--- PROBLEM ---
For the entries below, the result should be an exact transcription of the lines from the one with "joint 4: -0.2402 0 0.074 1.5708" up to and including the one with "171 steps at", and only those.

Items listed in a dataset:
================

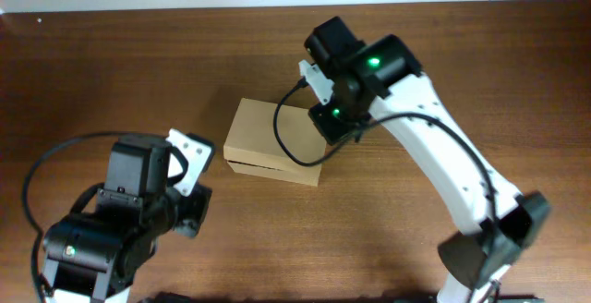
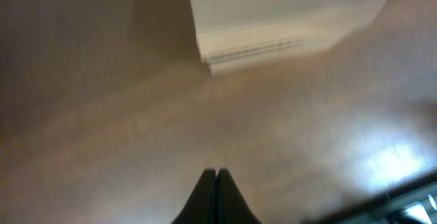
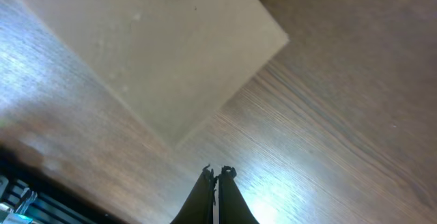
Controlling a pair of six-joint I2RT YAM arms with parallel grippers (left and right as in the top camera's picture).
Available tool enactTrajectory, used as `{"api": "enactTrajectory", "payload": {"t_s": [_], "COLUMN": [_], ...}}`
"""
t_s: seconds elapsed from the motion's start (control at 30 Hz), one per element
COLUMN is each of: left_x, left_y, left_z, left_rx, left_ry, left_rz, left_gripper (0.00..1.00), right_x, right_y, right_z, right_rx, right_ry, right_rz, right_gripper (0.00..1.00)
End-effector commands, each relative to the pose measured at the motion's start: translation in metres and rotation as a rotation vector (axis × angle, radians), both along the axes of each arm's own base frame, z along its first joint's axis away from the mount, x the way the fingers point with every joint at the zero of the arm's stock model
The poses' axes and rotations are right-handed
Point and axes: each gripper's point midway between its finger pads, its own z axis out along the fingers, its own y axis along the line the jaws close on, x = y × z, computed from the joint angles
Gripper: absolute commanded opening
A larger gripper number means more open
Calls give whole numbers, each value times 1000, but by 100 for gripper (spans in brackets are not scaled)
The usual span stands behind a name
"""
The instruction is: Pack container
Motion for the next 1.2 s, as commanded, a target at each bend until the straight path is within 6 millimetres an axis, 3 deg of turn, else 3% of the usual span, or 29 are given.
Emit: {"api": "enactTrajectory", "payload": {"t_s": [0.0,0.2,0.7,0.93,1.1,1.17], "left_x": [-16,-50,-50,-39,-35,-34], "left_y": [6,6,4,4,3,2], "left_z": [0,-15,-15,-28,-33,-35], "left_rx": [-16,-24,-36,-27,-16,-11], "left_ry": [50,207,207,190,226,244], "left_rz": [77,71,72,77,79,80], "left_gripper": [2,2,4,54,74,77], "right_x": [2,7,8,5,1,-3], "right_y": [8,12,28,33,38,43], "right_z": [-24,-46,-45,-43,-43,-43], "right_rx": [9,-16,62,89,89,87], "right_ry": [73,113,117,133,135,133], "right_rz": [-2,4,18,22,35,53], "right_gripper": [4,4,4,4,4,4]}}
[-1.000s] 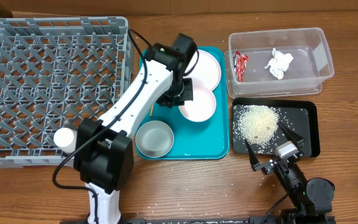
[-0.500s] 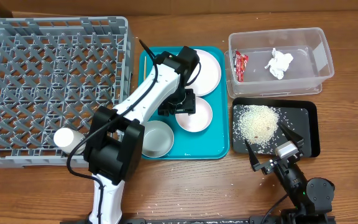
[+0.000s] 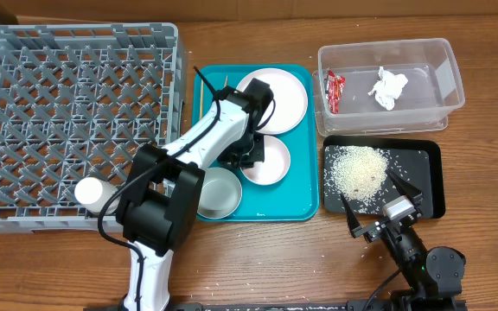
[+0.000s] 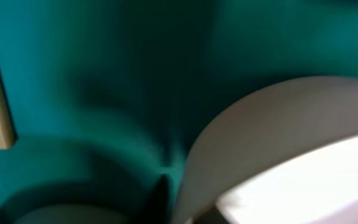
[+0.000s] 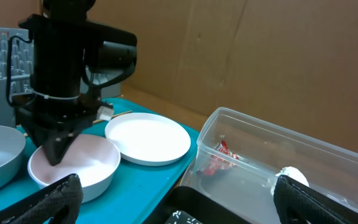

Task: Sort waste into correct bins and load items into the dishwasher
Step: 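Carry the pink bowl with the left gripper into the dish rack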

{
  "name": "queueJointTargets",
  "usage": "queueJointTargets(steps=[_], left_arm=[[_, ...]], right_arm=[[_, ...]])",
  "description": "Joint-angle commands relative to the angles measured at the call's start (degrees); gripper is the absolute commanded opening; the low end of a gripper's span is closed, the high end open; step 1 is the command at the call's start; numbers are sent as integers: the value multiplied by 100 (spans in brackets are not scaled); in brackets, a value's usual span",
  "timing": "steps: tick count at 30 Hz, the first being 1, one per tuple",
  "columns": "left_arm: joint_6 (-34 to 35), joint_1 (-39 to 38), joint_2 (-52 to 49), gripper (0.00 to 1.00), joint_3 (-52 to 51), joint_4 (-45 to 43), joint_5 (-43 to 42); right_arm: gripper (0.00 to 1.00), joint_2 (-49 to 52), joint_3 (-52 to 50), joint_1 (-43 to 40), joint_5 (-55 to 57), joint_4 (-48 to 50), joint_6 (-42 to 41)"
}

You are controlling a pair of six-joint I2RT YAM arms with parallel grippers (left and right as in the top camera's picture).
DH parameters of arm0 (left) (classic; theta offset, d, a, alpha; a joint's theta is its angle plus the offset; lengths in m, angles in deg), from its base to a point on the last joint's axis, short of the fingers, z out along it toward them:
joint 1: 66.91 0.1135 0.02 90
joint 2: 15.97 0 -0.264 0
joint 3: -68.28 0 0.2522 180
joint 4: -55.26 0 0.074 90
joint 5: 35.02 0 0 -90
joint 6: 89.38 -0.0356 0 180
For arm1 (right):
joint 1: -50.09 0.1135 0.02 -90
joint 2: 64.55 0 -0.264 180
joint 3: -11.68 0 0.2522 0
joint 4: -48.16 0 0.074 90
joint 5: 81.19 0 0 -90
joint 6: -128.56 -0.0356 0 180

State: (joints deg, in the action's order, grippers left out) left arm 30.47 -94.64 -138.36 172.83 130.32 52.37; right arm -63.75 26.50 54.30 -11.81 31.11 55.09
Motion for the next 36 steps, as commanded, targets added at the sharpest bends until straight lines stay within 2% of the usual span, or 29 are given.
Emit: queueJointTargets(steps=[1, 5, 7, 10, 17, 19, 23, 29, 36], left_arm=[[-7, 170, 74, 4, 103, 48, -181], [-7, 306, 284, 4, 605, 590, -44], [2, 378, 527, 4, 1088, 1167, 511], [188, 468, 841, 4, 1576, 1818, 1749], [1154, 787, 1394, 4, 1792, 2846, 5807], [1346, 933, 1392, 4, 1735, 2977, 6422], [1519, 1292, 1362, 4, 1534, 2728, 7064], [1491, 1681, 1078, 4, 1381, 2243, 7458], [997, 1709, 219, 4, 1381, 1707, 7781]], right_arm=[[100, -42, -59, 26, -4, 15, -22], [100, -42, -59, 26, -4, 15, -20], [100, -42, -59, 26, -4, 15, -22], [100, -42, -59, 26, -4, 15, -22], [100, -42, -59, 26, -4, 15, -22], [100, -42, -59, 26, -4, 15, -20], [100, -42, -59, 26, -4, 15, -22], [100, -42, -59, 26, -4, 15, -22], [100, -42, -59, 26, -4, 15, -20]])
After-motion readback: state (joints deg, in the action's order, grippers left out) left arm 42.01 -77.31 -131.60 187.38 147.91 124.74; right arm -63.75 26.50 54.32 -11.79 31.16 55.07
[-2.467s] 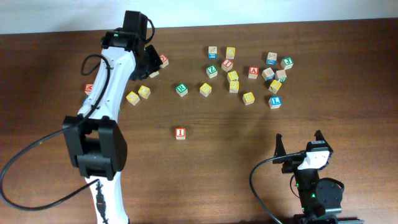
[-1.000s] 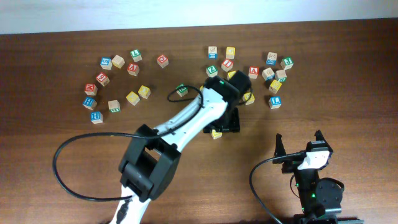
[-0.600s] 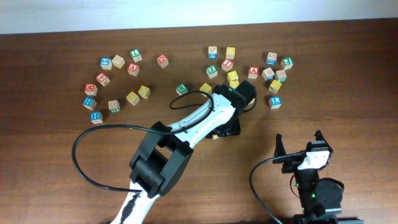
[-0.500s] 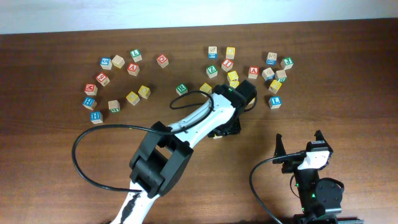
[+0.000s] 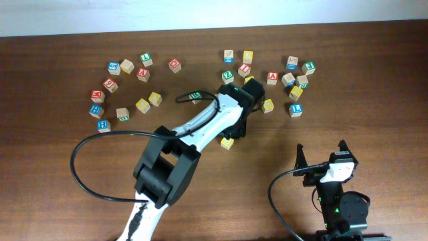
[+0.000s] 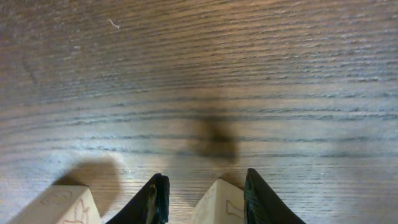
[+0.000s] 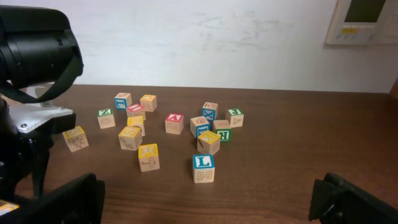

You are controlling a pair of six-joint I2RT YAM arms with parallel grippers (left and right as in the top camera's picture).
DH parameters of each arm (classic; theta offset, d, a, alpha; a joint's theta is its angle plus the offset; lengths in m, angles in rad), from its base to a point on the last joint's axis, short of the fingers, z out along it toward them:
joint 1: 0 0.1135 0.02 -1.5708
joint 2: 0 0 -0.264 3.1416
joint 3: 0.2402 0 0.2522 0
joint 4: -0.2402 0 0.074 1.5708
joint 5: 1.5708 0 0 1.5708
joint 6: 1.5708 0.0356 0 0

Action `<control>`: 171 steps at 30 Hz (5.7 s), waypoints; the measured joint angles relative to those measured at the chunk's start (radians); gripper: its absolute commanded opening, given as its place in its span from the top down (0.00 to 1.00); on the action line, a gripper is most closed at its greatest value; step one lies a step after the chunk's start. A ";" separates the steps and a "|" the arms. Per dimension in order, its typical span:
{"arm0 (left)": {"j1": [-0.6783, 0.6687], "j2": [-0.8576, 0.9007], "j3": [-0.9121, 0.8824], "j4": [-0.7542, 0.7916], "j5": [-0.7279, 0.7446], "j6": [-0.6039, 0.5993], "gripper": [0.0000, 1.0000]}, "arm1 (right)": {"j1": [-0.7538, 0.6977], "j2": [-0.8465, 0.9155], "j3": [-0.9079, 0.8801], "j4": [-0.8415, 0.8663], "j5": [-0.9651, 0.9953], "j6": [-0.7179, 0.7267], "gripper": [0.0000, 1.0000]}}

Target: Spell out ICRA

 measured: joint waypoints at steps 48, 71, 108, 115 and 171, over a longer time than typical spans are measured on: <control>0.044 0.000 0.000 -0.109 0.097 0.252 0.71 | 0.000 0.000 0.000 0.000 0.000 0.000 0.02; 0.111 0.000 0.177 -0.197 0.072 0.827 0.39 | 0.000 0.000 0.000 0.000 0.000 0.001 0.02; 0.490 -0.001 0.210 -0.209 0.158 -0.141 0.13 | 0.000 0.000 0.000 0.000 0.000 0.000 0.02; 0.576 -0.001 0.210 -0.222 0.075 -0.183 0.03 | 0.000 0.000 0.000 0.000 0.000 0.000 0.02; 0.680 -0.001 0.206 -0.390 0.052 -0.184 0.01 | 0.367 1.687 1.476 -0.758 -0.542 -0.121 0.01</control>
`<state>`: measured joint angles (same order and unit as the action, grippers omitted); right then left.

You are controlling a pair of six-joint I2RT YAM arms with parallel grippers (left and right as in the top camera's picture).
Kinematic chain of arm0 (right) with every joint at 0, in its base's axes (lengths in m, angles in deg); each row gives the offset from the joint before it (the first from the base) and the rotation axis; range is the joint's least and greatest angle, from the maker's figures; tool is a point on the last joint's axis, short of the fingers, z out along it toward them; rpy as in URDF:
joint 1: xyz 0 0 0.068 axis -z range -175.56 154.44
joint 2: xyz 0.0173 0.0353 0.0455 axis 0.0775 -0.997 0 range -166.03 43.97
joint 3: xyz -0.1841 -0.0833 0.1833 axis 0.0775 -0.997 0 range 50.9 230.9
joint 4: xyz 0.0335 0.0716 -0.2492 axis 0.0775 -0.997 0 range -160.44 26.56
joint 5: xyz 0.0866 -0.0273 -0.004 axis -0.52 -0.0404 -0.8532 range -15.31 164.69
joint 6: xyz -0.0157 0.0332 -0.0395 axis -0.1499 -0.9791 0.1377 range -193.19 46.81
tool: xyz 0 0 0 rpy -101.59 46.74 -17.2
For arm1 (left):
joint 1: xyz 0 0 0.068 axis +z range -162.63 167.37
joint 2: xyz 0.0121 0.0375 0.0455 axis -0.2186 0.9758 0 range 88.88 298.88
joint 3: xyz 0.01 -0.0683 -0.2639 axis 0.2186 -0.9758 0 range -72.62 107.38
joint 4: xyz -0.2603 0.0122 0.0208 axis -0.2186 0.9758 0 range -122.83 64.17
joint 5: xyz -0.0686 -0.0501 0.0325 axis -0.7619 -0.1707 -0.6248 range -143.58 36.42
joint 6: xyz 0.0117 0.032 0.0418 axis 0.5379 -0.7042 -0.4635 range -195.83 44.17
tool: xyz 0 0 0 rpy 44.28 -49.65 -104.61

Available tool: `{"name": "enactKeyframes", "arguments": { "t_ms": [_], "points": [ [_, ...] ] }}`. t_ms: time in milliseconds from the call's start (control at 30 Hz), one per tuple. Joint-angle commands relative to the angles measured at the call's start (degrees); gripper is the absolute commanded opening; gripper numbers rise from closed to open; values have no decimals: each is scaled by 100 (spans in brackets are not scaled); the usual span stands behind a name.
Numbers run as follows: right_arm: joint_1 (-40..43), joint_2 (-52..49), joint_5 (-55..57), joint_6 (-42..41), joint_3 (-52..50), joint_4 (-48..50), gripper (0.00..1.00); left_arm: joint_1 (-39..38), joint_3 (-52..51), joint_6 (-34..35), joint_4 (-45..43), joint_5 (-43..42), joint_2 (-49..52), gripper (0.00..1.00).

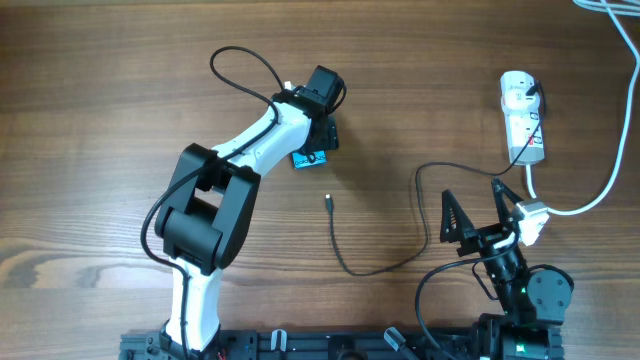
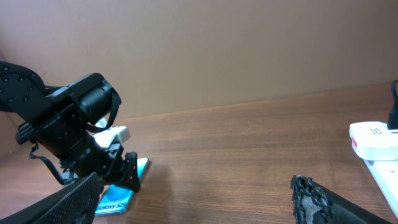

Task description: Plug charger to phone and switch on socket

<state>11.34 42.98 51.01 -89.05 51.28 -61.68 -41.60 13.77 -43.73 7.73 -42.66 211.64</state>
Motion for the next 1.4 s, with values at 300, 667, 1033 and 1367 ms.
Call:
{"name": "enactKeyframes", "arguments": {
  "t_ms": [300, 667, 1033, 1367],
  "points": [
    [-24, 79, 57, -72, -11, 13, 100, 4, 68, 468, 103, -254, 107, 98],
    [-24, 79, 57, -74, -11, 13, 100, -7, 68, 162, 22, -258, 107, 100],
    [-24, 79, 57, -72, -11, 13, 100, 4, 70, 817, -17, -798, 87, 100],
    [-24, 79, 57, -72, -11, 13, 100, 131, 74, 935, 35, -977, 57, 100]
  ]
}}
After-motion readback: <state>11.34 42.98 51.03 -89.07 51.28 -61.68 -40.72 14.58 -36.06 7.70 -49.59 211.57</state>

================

--- RESPONSE TO THE TASK ---
joint 4: -0.2402 0 0.074 1.5708
joint 5: 1.5708 0 0 1.5708
joint 6: 1.5708 0.0356 0 0

Action `<control>`: 171 steps at 30 Hz (5.7 s), waypoints; the measured joint angles relative to those measured at the chunk's start (radians); gripper: its absolute commanded opening, given as its place in its span from the top down (0.00 to 1.00); on the action line, a gripper is most closed at its greatest value; step one lies a step after the chunk's start. A ";" separates the steps and a "|" the arms. Per dimension in order, its typical span:

The requested output has been given in full.